J’ai lu une petite brève, dernièrement, qui devrait faire plaisir aux seniors.
Elle disait ceci:
Selon une étude réalisée par deux chercheurs en psychologie, Gilles Gignac, de l’University of Western Australia, et Marcin Zajenkowski, de l’Université de Varsovie (Warsaw), les capacités psychologiques humaines atteindraient leur apogée entre 55 et 60 ans. En dépassant les seuls critères de la performance cognitive, les chercheurs montrent que des traits comme la stabilité émotionnelle, la résistance mentale ou le caractère consciencieux continuent de progresser avec l’âge, faisant de 60 ans un possible sommet du fonctionnement mental.
Bon, évidemment, je dois me rendre à l’évidence, j’ai dépassé le seuil fatidique.
Cela veut-il dire que, après 60 ans, nous sommes périmés?
Absolument pas, répondent d’autres études menées sur le sujet.
L’idée serait même l’inverse de ce que suggèrent ces travaux.
Accrochez-vous, c’est ici que le moral remonte: dire qu’un certain équilibre psychologique culmine autour de 55-60 ans ne signifie pas qu’il disparaît ensuite, ni que la valeur d’une personne décline brusquement après cet âge.
Avant cette étape, certaines capacités comme la rapidité cognitive peuvent être plus élevées, mais l’expérience, la stabilité émotionnelle et la capacité de recul sont encore en construction.
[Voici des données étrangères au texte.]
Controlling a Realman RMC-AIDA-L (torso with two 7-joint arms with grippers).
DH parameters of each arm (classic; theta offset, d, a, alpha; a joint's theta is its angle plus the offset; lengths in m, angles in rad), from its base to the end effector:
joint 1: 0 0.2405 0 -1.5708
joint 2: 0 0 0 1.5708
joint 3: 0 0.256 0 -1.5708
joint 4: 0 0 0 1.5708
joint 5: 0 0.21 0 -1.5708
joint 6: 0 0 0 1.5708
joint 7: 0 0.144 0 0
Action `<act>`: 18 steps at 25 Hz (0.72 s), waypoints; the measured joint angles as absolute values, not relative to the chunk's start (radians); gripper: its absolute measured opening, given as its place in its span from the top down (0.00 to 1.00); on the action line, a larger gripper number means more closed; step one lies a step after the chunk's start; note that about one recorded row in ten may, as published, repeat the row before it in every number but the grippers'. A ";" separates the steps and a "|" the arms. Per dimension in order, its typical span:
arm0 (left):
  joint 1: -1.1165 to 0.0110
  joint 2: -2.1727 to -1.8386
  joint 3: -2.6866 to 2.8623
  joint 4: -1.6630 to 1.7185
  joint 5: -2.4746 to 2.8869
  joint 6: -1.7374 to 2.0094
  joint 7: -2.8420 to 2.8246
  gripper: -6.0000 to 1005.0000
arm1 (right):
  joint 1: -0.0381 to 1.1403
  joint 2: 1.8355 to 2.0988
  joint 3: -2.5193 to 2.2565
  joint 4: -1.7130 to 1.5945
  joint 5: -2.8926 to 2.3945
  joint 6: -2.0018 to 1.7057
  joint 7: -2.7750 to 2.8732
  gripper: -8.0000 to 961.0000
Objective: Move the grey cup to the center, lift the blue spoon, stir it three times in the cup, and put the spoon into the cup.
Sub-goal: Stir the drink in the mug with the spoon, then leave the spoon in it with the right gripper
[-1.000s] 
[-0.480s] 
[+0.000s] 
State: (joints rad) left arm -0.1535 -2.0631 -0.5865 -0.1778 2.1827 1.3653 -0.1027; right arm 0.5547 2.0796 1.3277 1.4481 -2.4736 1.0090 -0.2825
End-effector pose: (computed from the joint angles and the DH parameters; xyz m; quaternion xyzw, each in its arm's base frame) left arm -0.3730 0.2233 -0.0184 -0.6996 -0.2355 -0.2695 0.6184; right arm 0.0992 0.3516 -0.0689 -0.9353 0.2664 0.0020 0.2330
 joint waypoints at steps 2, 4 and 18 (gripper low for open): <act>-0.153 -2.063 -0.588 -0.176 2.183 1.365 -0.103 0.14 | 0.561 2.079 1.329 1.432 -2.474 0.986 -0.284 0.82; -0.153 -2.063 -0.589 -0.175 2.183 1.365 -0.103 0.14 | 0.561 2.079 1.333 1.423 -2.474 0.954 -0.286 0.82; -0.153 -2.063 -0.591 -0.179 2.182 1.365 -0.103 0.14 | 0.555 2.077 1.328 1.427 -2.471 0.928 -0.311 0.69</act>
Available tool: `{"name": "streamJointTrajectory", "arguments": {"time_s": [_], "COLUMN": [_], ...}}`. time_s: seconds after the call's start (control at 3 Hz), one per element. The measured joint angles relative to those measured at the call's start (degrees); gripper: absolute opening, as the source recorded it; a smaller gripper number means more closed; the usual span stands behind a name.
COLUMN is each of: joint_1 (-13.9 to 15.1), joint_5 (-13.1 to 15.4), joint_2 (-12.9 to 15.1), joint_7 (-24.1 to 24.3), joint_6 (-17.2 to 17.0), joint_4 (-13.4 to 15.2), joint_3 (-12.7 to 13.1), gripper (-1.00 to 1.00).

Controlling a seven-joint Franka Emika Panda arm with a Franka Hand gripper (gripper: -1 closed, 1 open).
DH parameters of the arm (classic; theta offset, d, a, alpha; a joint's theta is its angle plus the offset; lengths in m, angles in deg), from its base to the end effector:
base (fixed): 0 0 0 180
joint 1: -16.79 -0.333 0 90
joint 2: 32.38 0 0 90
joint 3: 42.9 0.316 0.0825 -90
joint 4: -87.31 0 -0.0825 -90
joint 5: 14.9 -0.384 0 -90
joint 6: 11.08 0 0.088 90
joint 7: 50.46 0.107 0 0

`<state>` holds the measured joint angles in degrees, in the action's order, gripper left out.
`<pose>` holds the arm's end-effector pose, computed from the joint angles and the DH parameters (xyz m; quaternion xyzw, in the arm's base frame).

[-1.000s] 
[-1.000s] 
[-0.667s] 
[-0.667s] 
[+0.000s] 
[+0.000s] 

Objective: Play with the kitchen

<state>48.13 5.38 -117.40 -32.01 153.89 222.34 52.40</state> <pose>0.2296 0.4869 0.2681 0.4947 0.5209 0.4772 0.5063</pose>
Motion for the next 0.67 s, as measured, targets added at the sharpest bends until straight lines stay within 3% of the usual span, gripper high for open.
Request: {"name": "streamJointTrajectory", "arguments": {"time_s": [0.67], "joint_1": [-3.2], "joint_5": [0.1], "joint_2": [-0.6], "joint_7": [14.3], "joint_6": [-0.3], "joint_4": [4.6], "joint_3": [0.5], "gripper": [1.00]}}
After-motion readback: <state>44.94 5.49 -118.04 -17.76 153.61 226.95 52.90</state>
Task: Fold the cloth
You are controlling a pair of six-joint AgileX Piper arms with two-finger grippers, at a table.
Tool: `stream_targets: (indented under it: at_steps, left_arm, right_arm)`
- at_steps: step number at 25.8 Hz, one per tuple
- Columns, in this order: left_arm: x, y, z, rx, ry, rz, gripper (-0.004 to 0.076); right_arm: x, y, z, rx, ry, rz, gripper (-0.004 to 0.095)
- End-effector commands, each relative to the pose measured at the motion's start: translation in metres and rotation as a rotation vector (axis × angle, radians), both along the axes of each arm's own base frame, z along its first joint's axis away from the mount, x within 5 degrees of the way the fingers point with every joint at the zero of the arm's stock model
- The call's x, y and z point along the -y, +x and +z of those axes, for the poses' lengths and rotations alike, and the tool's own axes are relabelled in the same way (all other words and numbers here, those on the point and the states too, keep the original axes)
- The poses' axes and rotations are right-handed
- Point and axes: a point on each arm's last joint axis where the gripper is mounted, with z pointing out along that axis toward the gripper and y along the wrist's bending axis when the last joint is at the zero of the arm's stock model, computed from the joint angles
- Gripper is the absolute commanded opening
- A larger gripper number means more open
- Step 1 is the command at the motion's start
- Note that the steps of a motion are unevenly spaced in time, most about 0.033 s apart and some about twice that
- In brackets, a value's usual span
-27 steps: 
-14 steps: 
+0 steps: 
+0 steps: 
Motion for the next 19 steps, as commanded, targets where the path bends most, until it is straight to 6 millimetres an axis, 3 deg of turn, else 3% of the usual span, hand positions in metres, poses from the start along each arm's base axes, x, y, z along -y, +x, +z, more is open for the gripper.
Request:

Vers 60 ans, ces différents aspects se combinent souvent de manière particulièrement harmonieuse.
Et après 60 ans, il peut y avoir des évolutions, comme à tout moment de la vie.
Certaines fonctions peuvent ralentir, mais d’autres continuent de se renforcer ou se transforment.
Le jugement, la compréhension des situations humaines, la capacité à relativiser, à décider avec prudence ou à transmettre deviennent souvent plus riches.
Il est donc plus juste de parler de transformation que de déclin.
Mais ne rêvons pas: rien ne se met en place automatiquement à un âge donné, comme par magie.
Les qualités évoquées dans cette étude (stabilité émotionnelle, discernement, capacité de recul) sont le fruit d’un parcours, d’expériences intégrées et, souvent, d’un certain travail sur soi.
Le cerveau reste plastique fonctionne selon un principe assez simple.
Ce qui est sollicité se développe, ce qui ne l’est pas a tendance à s’appauvrir.
Une personne qui a cultivé sa curiosité, réfléchi à ses expériences, appris à gérer ses émotions, continuera généralement à progresser dans ces domaines avec l’âge.
À l’inverse, ces qualités ne surgissent pas spontanément au passage d’un cap chronologique.
Mais même après 60 ans, il reste tout à fait possible de développer ces facultés.
Lecture, échanges, apprentissages nouveaux, remise en question, attention portée à sa vie intérieure… tout cela nourrit les capacités.
Et cela me donne des idées… dont je vous parlerai une autre fois!